The point is that, ironically, the sugar pills worked. The black feather worked. 

And so does Dr. Dulcamara's elixir of love. I'm not sure the rest of the village can expect the same results in the areas of curing asthma, paralysis and diabetes. (I mean, come on - the human body turns alcohol into sugar. Give me a break on that one.) But for Nemorino's agenda, the elixir works right in front of our eyes.

There is a moment in which everything changes in the blink of an eye. Nemorino has chugged his bottole of "love potion" and, in his ill-educated bucolic innocence, believes he can feel it working. Adina happens by, startled to see the pathetic farm-boy acting strangely. Nemorino mis-interprets her attitude, and in response he makes a fateful decision:

He ignores her.

THIS catches the It Girl's attention. This is new. Why isn't he staring at her like an adoring puppy as usual? Now Nemorino gets into the spirit of the thing, "Go ahead, laugh at me", he thinks, "by tomorrow my suffering will be over!"
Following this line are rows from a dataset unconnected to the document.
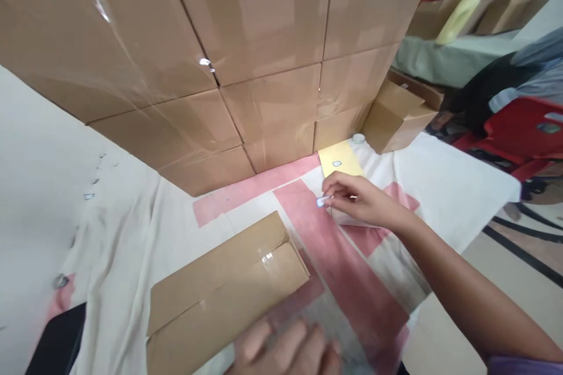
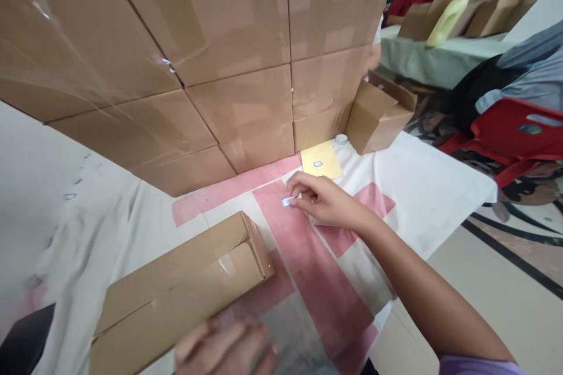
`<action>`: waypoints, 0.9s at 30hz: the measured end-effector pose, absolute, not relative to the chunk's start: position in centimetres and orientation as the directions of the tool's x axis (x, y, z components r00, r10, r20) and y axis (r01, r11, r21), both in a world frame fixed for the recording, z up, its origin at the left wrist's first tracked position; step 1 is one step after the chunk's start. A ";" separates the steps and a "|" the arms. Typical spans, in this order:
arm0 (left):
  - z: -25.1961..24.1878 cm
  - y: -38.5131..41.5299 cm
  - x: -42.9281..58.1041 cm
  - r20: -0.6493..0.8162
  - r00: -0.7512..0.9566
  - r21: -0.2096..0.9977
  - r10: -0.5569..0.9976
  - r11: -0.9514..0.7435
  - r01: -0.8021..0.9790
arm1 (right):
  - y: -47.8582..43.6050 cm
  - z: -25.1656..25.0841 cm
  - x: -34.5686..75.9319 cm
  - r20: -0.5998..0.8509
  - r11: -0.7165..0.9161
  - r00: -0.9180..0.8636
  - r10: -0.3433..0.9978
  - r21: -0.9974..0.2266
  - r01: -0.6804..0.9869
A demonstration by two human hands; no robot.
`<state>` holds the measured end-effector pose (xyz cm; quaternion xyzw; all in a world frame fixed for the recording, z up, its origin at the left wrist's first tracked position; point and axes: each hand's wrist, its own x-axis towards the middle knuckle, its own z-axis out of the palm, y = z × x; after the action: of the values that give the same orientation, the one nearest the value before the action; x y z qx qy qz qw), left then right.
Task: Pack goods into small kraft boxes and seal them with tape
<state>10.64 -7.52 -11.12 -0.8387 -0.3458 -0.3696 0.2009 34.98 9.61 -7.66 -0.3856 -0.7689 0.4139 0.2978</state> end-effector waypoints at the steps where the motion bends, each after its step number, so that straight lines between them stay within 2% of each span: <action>1: -10.1 -7.5 10.1 0.732 0.450 -0.066 0.512 -0.604 0.794 | 9.2 -7.9 34.1 0.157 0.405 -0.592 0.790 -0.859 0.313; 3: -8.5 -6.7 8.8 0.642 0.420 -0.074 0.641 -0.494 0.866 | 8.8 -8.6 32.7 0.173 0.476 -0.695 0.698 -0.838 0.268; 5: -7.5 -5.6 7.4 0.523 0.456 -0.093 0.720 -0.483 0.871 | 8.6 -9.5 31.9 0.161 0.501 -0.759 0.631 -0.832 0.239; 10: -7.6 -4.5 5.0 0.387 0.534 -0.035 0.752 -0.566 0.823 | 8.2 -11.4 31.4 0.104 0.495 -0.812 0.574 -0.834 0.243; 16: -7.6 -5.0 4.2 0.305 0.553 0.010 0.775 -0.583 0.812 | 8.0 -13.6 30.7 0.171 0.529 -0.865 0.472 -0.840 0.122; 23: -7.8 -5.2 4.3 0.311 0.563 0.011 0.766 -0.595 0.804 | 7.7 -14.3 29.3 0.222 0.639 -0.863 0.454 -0.756 0.142; 27: -7.9 -5.2 4.3 0.306 0.584 0.012 0.752 -0.617 0.787 | 8.2 -14.9 28.9 0.296 0.592 -0.769 0.567 -0.795 0.130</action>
<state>4.33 -5.16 -7.87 -0.8877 -0.4334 -0.1420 0.0625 28.92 8.24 -14.88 -0.2050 -0.8501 0.4022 0.2711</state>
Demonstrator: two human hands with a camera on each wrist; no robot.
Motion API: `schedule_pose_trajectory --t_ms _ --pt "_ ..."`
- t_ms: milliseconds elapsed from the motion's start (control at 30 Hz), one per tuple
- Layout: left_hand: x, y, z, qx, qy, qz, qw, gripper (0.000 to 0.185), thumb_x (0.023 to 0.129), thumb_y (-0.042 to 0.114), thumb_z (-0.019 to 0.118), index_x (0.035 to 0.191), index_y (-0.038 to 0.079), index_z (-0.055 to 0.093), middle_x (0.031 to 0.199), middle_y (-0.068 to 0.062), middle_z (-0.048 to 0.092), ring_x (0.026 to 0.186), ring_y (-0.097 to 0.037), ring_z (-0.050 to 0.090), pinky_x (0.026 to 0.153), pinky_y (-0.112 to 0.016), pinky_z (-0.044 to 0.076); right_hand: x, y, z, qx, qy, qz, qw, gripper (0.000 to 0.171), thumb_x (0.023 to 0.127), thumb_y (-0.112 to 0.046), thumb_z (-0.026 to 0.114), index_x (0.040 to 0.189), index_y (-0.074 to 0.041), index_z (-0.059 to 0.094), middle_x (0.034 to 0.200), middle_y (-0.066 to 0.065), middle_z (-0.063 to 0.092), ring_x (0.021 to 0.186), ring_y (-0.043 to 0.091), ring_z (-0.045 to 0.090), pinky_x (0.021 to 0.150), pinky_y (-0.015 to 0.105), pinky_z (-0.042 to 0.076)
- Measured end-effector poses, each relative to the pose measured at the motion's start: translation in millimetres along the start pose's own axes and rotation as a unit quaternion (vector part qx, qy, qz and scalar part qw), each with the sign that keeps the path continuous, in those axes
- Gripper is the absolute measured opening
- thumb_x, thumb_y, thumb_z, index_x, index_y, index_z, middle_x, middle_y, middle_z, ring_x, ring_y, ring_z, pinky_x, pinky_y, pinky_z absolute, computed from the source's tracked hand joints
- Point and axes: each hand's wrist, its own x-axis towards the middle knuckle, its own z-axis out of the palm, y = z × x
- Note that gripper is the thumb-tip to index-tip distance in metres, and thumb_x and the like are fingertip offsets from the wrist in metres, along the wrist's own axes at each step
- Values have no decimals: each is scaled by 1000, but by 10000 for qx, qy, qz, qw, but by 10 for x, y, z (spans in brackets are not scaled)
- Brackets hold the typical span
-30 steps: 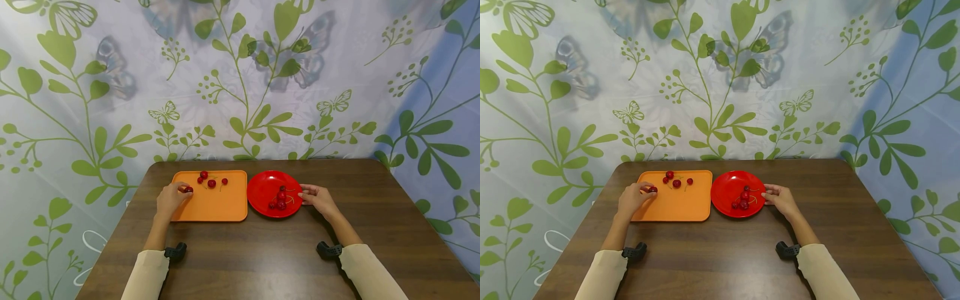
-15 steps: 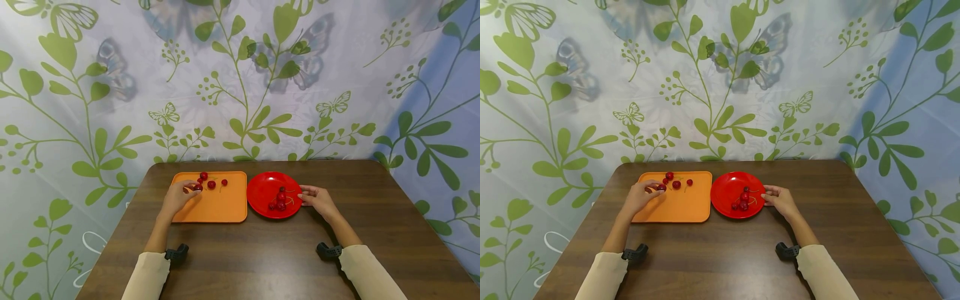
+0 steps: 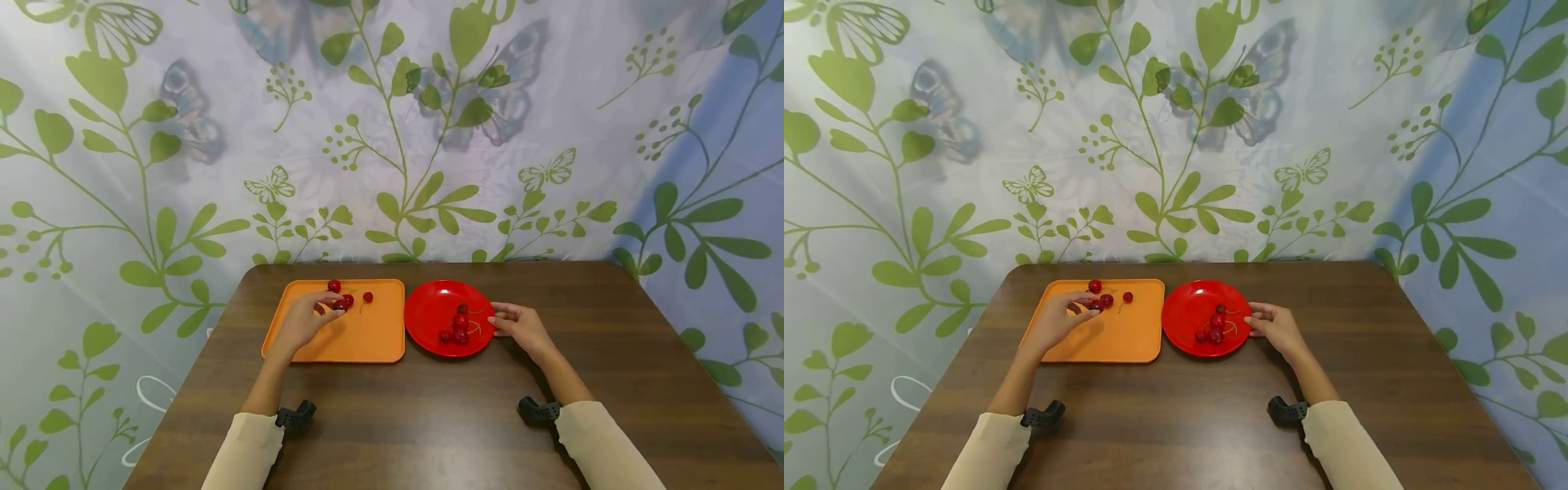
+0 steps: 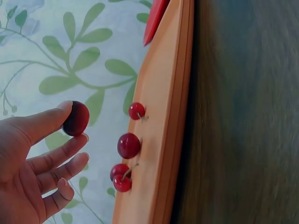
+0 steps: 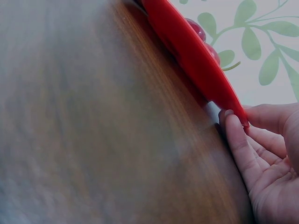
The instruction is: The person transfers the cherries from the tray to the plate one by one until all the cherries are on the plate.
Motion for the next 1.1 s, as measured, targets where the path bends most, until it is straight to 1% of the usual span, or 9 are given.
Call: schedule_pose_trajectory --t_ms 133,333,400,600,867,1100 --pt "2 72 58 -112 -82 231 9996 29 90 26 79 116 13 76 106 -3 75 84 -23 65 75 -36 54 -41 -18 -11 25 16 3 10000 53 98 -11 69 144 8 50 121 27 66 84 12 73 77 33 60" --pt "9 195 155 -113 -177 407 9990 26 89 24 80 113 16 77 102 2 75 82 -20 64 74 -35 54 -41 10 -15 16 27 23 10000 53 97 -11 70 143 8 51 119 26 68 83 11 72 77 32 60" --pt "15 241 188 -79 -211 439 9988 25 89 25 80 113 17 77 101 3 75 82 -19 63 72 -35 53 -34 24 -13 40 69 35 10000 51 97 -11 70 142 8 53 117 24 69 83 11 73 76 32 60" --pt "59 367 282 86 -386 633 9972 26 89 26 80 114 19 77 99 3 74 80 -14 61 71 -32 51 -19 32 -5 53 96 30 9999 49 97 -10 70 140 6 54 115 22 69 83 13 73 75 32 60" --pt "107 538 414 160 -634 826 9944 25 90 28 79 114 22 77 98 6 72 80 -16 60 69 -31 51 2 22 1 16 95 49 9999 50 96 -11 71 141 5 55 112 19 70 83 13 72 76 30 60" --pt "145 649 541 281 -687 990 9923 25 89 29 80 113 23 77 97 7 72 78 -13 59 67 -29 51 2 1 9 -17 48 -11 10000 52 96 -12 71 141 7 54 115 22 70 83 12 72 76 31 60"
See what's happening? The illusion of magic is motivating him to behave as if the magic were real. He's exuding confidence. We in the audience understand that this confidence is foolish and that he's just tipsy, but hey - confidence is confidence, and Adina notices.
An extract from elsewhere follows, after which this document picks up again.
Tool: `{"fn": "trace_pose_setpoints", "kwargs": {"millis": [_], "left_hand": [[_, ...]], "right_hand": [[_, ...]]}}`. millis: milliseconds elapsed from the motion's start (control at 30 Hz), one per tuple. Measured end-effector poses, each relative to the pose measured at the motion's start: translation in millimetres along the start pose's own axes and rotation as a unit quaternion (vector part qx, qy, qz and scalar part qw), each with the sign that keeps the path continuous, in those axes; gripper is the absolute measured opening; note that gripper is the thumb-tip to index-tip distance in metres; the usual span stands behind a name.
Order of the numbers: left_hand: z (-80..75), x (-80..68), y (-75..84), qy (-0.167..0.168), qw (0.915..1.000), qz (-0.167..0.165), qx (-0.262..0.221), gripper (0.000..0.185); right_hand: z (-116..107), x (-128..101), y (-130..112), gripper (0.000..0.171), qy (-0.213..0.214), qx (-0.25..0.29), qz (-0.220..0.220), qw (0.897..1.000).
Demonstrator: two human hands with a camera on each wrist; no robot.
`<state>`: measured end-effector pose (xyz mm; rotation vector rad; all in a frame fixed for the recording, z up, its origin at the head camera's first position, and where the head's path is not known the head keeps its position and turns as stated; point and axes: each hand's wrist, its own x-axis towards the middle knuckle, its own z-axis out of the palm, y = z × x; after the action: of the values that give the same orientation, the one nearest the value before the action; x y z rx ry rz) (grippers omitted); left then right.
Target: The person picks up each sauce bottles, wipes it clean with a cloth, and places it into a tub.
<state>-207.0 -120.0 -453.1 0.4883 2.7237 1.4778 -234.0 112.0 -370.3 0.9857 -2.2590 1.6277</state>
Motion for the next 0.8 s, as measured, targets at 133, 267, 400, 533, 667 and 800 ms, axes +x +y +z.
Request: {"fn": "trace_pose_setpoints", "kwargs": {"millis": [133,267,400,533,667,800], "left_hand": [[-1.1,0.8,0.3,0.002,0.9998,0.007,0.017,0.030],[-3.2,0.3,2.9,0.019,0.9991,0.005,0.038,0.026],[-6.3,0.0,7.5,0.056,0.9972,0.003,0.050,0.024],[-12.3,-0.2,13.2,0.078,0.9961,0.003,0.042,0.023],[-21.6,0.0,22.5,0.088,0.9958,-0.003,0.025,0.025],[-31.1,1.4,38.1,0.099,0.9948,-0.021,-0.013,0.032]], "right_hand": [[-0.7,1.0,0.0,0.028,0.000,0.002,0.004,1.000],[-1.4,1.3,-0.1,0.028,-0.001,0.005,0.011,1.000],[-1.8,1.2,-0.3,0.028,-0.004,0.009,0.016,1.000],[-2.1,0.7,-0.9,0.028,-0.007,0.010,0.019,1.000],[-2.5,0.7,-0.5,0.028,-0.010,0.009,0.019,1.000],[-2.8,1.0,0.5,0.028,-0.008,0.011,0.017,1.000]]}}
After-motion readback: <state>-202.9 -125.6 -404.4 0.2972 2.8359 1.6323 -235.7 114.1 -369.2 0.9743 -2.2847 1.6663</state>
This forces her to reconsider who Nemorino is and re-evaluate how she feels about him. From this point on, nothing is the same. The irresistible force is going to conquer the immovable object.

And Donizetti lets us hear this sudden personality change in Nemorino's vocal writing. The opening cavatina "Quanto è bella" (sung here by Lawrence Brownlee) is in full "I'm so pathetic" mode. The vocal lines are wistful, full of hopeless longing, completely passive.

By the way, it's sort of cool that librettist Felice Romani's lyrics for this solo eerily predict pop songs from the mid-20th century. If you're of a certain generation, you'll remember Vic Damone and Sammy Davis Jr. singing The more I see you/The more I want you/Somehow this feeling/Just grows and grows. This is a match for Nemorino's Più la vedo, e più mi piace or The more I see her, the more I like her. And when the farm-boy sings about how great she is, then laments that he's incapable of inspiring affection in her, it makes me thing of "The Girl From Ipanema"

Now, compare that with the manifest cockiness exuding from his outburst in :Esulti pur la barbara" (beginning at 3:23 in this clip with Pavarotti and Battle). The vocal writing is resolute, determined and bold. Nemorino's voice repeatedly thrusts upward from dominant to tonic and even higher. 

He's a new person. When Adina finally realizes she has feelings for him and they become a couple, even Dulcamara does a double-take, allowing himself a fleeting second to wonder if somehow he stumbled upon The Real Thing. Of course, the moment passes and he's content to celebrate the epiphany that, with a "satisfied customer" in tow, he's sitting on a gold mine.

In short, the comedy is funny because the psychology is true.